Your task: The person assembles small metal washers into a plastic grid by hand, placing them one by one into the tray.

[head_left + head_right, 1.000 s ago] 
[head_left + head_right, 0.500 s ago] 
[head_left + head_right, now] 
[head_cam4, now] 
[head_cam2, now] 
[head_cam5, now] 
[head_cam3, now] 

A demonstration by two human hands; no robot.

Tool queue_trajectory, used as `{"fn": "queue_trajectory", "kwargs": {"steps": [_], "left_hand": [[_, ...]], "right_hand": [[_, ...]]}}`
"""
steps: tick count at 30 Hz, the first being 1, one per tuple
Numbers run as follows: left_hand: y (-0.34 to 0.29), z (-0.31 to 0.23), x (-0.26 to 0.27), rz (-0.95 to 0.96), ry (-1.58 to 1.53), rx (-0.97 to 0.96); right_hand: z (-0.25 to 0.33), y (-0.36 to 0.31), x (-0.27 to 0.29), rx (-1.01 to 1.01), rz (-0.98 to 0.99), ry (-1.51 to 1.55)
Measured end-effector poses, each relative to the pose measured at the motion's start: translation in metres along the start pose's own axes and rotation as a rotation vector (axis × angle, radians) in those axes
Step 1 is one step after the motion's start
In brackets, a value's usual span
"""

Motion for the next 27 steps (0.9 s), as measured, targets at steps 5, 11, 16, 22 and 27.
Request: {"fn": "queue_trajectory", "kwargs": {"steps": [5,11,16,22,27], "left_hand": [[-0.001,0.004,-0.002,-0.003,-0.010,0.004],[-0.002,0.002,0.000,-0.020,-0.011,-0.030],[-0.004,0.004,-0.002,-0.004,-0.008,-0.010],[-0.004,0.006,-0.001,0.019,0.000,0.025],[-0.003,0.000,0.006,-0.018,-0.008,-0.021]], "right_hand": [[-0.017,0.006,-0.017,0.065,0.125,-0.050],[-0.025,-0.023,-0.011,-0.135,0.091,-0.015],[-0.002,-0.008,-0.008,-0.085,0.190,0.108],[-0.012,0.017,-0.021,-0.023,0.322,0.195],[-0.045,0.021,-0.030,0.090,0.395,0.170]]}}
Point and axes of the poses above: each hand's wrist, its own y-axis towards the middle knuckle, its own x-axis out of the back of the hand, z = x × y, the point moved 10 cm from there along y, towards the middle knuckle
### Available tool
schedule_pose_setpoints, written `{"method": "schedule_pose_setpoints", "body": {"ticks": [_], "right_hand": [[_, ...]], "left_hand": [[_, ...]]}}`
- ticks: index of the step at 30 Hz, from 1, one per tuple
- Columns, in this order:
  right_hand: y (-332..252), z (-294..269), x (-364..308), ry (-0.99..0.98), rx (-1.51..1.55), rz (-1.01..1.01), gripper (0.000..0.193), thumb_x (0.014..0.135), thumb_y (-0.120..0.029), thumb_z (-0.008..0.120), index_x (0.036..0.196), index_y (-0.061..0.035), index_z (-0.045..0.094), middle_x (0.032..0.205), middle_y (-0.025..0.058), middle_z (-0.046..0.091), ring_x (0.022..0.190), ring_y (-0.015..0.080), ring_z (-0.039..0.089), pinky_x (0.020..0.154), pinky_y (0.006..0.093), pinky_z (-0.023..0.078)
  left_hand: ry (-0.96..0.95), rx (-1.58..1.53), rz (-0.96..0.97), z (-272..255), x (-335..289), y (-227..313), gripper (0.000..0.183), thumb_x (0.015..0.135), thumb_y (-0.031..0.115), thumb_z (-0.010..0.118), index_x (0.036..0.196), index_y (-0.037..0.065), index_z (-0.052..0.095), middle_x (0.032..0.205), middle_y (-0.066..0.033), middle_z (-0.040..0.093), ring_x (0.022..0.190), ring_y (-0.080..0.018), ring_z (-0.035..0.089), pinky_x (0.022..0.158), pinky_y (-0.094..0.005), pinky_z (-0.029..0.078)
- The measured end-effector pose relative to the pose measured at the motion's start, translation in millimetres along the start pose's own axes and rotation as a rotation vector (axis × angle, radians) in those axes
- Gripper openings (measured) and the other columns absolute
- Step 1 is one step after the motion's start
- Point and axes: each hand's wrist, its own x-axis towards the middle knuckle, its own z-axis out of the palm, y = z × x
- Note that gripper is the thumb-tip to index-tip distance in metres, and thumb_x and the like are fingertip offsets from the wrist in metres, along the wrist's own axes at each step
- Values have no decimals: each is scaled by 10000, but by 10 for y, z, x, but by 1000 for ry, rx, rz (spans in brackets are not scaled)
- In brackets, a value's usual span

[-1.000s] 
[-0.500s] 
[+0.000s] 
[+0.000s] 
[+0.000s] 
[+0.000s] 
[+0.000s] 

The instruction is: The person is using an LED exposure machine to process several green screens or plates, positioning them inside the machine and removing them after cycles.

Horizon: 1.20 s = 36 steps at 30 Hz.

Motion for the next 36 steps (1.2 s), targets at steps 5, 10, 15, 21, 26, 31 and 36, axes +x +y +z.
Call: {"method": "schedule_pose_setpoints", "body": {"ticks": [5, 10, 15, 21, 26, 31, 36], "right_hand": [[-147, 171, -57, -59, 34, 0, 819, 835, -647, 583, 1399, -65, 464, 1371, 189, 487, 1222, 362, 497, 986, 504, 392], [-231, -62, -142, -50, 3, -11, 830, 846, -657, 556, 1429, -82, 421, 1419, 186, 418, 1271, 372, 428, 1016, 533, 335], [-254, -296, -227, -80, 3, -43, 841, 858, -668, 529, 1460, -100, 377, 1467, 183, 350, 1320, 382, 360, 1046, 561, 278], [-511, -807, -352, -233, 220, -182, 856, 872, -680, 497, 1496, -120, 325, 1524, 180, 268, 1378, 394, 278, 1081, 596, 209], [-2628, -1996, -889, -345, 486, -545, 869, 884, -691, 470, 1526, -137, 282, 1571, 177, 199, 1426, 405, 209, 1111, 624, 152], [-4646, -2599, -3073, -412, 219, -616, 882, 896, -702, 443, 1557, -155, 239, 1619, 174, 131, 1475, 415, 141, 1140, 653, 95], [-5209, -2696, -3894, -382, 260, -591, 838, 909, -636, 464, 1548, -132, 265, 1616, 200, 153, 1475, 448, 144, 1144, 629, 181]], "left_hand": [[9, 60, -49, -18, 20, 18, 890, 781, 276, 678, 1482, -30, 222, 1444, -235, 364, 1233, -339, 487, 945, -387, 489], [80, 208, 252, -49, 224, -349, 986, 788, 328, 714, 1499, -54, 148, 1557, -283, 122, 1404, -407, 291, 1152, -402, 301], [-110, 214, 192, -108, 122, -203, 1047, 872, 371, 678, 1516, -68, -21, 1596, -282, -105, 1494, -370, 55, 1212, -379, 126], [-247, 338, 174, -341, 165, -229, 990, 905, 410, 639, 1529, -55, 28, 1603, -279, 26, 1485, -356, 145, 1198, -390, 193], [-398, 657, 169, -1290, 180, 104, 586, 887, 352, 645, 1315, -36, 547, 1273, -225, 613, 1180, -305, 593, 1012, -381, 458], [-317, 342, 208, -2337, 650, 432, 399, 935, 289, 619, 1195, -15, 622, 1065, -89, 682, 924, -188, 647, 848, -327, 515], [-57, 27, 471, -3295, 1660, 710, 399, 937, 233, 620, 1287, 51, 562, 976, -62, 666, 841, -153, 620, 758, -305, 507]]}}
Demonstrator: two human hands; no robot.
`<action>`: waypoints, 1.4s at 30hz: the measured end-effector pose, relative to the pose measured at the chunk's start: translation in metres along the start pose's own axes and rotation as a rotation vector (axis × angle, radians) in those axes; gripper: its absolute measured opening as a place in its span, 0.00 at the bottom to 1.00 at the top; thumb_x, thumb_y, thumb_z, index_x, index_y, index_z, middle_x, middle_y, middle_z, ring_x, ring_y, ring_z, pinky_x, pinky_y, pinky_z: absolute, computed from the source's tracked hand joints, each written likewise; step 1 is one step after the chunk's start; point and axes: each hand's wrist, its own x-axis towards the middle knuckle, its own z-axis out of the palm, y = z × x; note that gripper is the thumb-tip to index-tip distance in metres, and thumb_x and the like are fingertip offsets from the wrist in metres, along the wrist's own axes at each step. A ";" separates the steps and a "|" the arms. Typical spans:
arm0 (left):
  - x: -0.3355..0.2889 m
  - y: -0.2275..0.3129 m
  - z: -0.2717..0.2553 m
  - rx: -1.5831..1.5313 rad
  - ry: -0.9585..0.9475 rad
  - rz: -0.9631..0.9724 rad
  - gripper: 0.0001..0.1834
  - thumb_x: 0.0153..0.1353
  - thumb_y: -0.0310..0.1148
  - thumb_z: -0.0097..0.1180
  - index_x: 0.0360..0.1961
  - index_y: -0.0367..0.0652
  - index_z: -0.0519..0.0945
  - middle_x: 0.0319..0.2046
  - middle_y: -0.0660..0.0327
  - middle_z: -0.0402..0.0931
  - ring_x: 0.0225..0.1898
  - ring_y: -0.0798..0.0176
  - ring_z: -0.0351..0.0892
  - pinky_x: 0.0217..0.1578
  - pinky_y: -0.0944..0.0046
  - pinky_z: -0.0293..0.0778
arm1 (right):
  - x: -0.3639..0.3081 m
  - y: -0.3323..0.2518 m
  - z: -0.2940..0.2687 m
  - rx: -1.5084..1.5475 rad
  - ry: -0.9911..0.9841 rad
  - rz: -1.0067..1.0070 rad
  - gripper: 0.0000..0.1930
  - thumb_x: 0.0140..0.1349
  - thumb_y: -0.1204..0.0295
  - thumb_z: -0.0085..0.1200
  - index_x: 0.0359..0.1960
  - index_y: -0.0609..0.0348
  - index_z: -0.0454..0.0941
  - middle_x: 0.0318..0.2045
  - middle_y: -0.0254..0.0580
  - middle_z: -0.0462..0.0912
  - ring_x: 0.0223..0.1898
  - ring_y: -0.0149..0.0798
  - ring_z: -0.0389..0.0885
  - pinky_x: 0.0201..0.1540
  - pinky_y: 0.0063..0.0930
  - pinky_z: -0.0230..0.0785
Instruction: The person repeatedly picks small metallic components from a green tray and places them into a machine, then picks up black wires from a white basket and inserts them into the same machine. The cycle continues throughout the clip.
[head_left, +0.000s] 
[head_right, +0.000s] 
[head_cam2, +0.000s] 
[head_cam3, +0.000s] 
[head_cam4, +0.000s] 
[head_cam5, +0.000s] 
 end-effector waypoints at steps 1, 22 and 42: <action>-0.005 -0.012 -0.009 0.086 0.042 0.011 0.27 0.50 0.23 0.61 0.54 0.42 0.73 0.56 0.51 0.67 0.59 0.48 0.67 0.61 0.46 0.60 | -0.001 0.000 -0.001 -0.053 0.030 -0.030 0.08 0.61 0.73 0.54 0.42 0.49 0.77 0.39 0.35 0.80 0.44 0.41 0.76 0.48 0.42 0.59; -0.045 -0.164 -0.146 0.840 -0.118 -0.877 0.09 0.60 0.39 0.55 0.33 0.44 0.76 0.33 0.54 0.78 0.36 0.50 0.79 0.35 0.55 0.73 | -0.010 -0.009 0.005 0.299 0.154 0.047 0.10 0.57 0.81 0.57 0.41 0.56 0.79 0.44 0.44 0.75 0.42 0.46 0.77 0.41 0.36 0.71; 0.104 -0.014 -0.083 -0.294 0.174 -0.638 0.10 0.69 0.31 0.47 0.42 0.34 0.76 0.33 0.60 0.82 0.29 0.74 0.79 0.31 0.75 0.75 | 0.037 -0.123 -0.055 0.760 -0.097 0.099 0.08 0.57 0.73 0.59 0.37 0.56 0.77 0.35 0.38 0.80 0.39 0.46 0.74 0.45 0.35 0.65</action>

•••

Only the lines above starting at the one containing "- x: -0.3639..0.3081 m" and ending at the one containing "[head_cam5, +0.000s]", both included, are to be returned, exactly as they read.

▸ Response area
  - x: -0.3639..0.3081 m
  - y: -0.3323..0.2518 m
  - z: -0.2940..0.2687 m
  - rx: -1.5084..1.5475 rad
  - ry: -0.9911..0.9841 rad
  - rz: -1.0067..1.0070 rad
  - gripper: 0.0000..0.1930
  - thumb_x: 0.0140..0.1349
  - thumb_y: -0.1204..0.0295
  - thumb_z: -0.0085..0.1200
  - index_x: 0.0359..0.1960
  - index_y: -0.0609..0.0348
  - index_z: -0.0454..0.0941
  - middle_x: 0.0318..0.2045
  - middle_y: -0.0254..0.0580
  - middle_z: -0.0462..0.0912
  - ring_x: 0.0223..0.1898
  - ring_y: -0.0149..0.0798
  - ring_z: -0.0389..0.0885
  - pinky_x: 0.0201..0.1540
  - pinky_y: 0.0063..0.0930
  - pinky_z: -0.0230..0.0785
Instruction: The person repeatedly picks small metallic components from a green tray and places them into a machine, then picks up black wires from a white basket and inserts them into the same machine. The cycle continues throughout the clip.
[head_left, +0.000s] 
[head_right, +0.000s] 
[head_cam2, +0.000s] 
[head_cam3, +0.000s] 
[head_cam4, +0.000s] 
[head_cam5, +0.000s] 

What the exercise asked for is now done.